Data Distribution

This document explains how Xpand distributes data sets across a large number of independent nodes, as well as provides reasoning behind some of our architectural decisions. 

Consistency, Fault Tolerance, and Availability

Xpand provides a consistency model that can scale using a combination of intelligent data distribution, multi-version concurrency control (MVCC), and Paxos. Our approach enables Xpand to scale writes, scale reads in the presence of write workloads, and provide strong ACID semantics.

Evaluation Model

Xpand uses parallel query evaluation for simple queries and Massively Parallel Processing (MPP) for analytic queries (akin to columnar stores).

Concurrency Control

Xpand uses a combination of Multi-Version Concurrency Control (MVCC) and 2 Phase Locking (2PL) to support mixed read-write workloads. In our system, readers enjoy lock-free snapshot isolation while writers use 2PL to manage conflict. The combination of concurrency controls means that readers never interfere with writers (or vice-versa), and writers use explicit locking to order updates. 

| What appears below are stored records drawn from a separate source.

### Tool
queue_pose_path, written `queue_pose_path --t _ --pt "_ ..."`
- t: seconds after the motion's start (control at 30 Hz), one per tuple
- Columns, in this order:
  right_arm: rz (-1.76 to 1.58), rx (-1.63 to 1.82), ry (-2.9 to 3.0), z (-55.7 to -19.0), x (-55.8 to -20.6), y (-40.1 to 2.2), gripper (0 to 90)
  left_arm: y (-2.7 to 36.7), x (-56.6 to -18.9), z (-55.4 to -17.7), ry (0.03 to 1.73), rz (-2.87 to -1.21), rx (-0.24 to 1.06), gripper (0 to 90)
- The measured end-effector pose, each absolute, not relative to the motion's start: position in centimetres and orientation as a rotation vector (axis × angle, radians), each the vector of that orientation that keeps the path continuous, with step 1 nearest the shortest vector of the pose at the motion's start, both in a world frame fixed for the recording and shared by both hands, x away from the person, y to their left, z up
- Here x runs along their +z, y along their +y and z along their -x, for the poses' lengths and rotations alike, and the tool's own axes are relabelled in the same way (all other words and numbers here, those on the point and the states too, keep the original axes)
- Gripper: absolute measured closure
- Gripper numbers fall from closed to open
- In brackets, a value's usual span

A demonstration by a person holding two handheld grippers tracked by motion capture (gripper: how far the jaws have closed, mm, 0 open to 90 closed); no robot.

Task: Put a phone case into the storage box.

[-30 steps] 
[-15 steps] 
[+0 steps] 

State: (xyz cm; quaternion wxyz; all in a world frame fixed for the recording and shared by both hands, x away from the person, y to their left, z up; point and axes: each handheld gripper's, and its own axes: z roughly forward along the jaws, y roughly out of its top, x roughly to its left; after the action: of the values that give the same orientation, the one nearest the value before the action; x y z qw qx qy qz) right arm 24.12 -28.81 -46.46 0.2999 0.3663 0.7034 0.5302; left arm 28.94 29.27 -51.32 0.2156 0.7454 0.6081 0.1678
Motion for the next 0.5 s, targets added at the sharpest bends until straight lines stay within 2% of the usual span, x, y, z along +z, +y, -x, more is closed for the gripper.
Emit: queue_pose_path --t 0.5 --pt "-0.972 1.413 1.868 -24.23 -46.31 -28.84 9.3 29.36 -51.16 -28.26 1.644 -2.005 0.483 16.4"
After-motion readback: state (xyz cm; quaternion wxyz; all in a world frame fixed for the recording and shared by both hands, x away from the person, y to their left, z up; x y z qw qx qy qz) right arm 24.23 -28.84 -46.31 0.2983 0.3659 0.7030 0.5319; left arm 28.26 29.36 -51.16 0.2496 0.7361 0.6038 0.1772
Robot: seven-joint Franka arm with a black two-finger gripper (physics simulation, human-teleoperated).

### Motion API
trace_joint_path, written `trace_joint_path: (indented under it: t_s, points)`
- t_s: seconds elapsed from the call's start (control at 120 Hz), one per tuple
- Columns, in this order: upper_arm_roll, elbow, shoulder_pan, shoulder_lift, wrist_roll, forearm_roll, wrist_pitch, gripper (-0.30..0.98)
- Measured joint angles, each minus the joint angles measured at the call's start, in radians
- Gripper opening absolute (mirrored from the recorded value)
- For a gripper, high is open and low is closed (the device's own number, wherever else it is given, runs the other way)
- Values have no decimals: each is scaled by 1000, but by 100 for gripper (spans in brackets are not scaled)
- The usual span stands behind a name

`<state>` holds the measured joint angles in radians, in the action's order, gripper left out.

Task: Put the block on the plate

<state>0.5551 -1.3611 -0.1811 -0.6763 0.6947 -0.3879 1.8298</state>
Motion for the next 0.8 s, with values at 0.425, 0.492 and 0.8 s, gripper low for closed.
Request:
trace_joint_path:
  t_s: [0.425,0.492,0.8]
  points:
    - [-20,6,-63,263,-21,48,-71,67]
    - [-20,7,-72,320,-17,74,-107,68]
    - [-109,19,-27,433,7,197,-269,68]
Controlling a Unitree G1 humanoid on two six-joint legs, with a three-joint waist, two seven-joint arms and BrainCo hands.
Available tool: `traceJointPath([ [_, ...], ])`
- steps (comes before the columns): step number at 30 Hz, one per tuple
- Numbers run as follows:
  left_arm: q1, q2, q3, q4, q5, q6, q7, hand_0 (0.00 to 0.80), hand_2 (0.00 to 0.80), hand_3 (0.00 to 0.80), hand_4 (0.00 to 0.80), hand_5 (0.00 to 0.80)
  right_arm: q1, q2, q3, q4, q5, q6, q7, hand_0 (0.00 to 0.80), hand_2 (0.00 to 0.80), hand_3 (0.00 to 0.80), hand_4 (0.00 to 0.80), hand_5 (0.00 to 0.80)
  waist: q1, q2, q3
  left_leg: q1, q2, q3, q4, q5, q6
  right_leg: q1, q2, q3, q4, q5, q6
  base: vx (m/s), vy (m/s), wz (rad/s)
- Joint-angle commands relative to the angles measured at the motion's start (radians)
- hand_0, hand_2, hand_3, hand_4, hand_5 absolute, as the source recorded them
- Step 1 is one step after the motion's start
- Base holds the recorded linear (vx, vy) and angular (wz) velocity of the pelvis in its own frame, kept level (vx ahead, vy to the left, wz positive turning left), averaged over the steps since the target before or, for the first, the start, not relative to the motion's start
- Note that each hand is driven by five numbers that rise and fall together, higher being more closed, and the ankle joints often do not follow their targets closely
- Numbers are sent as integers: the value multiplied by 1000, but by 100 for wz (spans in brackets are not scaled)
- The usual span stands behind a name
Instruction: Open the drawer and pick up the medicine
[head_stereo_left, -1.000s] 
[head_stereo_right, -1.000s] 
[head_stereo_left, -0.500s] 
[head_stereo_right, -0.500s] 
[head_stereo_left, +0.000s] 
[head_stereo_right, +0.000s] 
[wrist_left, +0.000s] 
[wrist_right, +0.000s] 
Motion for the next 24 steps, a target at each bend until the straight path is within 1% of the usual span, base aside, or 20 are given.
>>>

The Rebalancer is an automated system for maintaining a healthy distribution of data in the cluster. It's the Rebalancer's job to respond to an "unhealthy" cluster by modifying the distribution and placement of data. The Rebalancer is an online process that effects changes to the cluster with minimal interruption to user operations. It relieves the database administrator from the burden of manually manipulating data placement.

Query Optimizer

At the core of Xpand Query Optimizer is the ability to execute one query with maximum parallelism and many simultaneous queries with maximum concurrency. This is achieved via a distributed query planner and compiler and a distributed shared-nothing execution engine.